1 chapitres · 2 443 mots
Run: 2026-09-17 04:30BokRobot · Page 1 / 7

III. – LA FEMME DISPARUE.

Chapitre I. (Suicide ou –? )

»Cher comte Campnell ! S’il y a un peu de sentiment humain en vous, venez immédiatement ! Jamais un homme n’a été dans une plus grande détresse.
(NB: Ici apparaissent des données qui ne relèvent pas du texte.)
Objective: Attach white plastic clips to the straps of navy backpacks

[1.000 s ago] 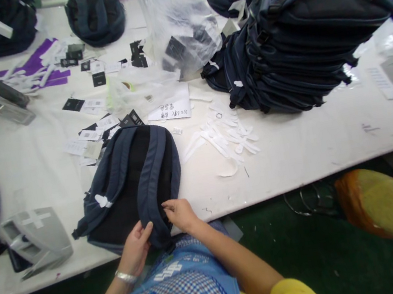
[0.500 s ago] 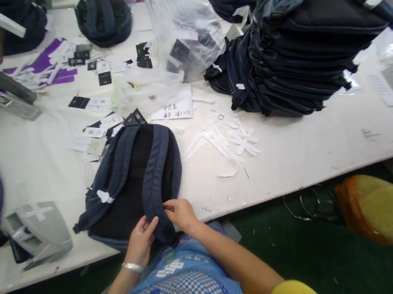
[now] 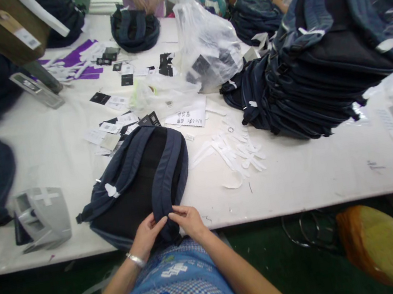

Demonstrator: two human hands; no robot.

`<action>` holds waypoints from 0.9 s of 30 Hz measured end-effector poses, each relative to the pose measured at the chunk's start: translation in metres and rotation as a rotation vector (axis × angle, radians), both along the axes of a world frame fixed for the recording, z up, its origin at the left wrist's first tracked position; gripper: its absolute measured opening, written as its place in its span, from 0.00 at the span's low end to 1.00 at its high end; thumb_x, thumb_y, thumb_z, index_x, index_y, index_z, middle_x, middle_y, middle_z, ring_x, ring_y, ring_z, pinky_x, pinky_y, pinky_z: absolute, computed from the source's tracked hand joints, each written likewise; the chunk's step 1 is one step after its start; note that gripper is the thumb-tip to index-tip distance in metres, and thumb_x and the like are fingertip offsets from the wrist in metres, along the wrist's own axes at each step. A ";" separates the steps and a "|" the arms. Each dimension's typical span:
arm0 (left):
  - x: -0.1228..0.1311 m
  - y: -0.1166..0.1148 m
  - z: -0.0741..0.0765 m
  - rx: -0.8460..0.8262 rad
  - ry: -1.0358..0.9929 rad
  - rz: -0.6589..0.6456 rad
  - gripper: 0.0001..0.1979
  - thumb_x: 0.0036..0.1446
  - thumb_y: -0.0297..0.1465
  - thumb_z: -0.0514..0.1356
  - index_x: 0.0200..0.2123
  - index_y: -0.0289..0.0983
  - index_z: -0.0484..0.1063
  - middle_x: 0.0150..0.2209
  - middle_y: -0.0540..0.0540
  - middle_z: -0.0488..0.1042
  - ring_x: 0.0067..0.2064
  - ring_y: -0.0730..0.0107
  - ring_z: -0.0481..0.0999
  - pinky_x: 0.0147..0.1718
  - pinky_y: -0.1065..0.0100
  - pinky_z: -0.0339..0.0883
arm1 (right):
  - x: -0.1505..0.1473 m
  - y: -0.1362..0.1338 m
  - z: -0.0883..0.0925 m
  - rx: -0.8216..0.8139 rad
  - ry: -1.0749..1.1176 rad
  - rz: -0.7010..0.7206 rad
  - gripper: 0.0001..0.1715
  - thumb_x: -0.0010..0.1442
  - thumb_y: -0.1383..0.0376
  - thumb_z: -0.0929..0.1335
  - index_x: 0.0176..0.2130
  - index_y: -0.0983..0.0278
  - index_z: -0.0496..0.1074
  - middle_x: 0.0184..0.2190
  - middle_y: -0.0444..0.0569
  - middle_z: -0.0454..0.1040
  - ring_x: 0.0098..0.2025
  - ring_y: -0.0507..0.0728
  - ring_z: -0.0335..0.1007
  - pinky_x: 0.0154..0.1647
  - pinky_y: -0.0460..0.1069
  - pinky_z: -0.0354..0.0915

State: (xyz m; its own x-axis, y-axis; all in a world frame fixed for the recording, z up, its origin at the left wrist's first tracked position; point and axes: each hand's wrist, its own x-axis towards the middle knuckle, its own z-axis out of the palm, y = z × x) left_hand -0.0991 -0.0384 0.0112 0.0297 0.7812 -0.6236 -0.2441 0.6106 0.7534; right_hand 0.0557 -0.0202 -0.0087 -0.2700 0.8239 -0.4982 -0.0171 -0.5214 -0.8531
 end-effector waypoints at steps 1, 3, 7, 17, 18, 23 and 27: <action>-0.001 -0.001 -0.003 0.000 -0.011 0.012 0.25 0.46 0.40 0.67 0.46 0.33 0.73 0.46 0.39 0.77 0.49 0.54 0.76 0.51 0.56 0.67 | -0.005 -0.002 -0.002 -0.012 -0.024 -0.036 0.27 0.51 0.51 0.71 0.46 0.64 0.75 0.41 0.50 0.79 0.46 0.61 0.74 0.51 0.57 0.68; -0.002 -0.002 -0.011 -0.018 -0.010 0.036 0.26 0.46 0.40 0.67 0.46 0.33 0.72 0.45 0.39 0.78 0.47 0.54 0.77 0.51 0.55 0.68 | -0.013 -0.005 -0.005 0.009 -0.105 -0.073 0.26 0.51 0.52 0.71 0.44 0.66 0.75 0.39 0.51 0.79 0.41 0.59 0.75 0.46 0.54 0.70; -0.006 0.000 -0.025 -0.101 0.005 0.013 0.24 0.44 0.40 0.68 0.43 0.34 0.74 0.41 0.39 0.80 0.45 0.55 0.78 0.50 0.55 0.69 | 0.005 0.010 -0.011 0.179 -0.278 0.068 0.18 0.53 0.56 0.70 0.41 0.63 0.76 0.34 0.48 0.79 0.35 0.56 0.75 0.40 0.50 0.71; -0.005 0.014 -0.019 -0.050 -0.012 0.132 0.28 0.38 0.38 0.72 0.44 0.35 0.73 0.45 0.41 0.78 0.47 0.57 0.77 0.51 0.59 0.70 | 0.207 0.086 -0.005 0.348 -1.140 0.104 0.15 0.56 0.72 0.64 0.42 0.65 0.76 0.43 0.55 0.76 0.48 0.60 0.70 0.51 0.54 0.63; -0.004 0.014 -0.023 -0.064 -0.028 0.141 0.28 0.38 0.37 0.72 0.44 0.35 0.73 0.44 0.41 0.79 0.46 0.57 0.78 0.50 0.59 0.70 | 0.215 0.082 -0.006 0.348 -1.134 0.148 0.14 0.53 0.72 0.66 0.41 0.63 0.76 0.44 0.55 0.76 0.49 0.60 0.70 0.52 0.54 0.62; -0.001 0.015 -0.032 -0.139 -0.072 0.154 0.29 0.37 0.36 0.72 0.44 0.34 0.72 0.42 0.41 0.79 0.45 0.59 0.78 0.48 0.60 0.71 | 0.222 0.071 -0.013 0.354 -1.069 0.278 0.02 0.51 0.69 0.70 0.30 0.62 0.74 0.37 0.52 0.78 0.48 0.61 0.69 0.54 0.56 0.59; 0.003 0.016 -0.023 -0.173 -0.087 0.162 0.28 0.41 0.35 0.71 0.46 0.35 0.71 0.44 0.41 0.79 0.45 0.62 0.78 0.49 0.64 0.70 | 0.198 0.086 -0.013 0.256 -0.696 -0.001 0.16 0.62 0.54 0.62 0.40 0.63 0.70 0.43 0.54 0.77 0.45 0.59 0.73 0.47 0.56 0.67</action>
State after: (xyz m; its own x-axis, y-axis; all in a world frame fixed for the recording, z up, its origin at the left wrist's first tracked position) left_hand -0.0962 -0.0224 -0.0116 -0.0276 0.6620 -0.7490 -0.4090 0.6762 0.6128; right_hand 0.2542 0.0654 -0.0213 0.0388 0.9373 -0.3464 0.5716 -0.3052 -0.7617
Je ne sais ni où ni comment – peut-être ai-je déjà été responsable d’un meurtre ? Je vous supplie de venir sans délai ! Votre très humble Cyril Majendie. «

Le détective voulait partir, mais à la porte il rencontra M. Frederik Parker, qui, un an auparavant, avait épousé la fille d’un millionnaire américain, Mlle Scraggs – pourquoi elle l’avait-elle pris, que diable sait-on ? Il avait l’air extrêmement bouleversé.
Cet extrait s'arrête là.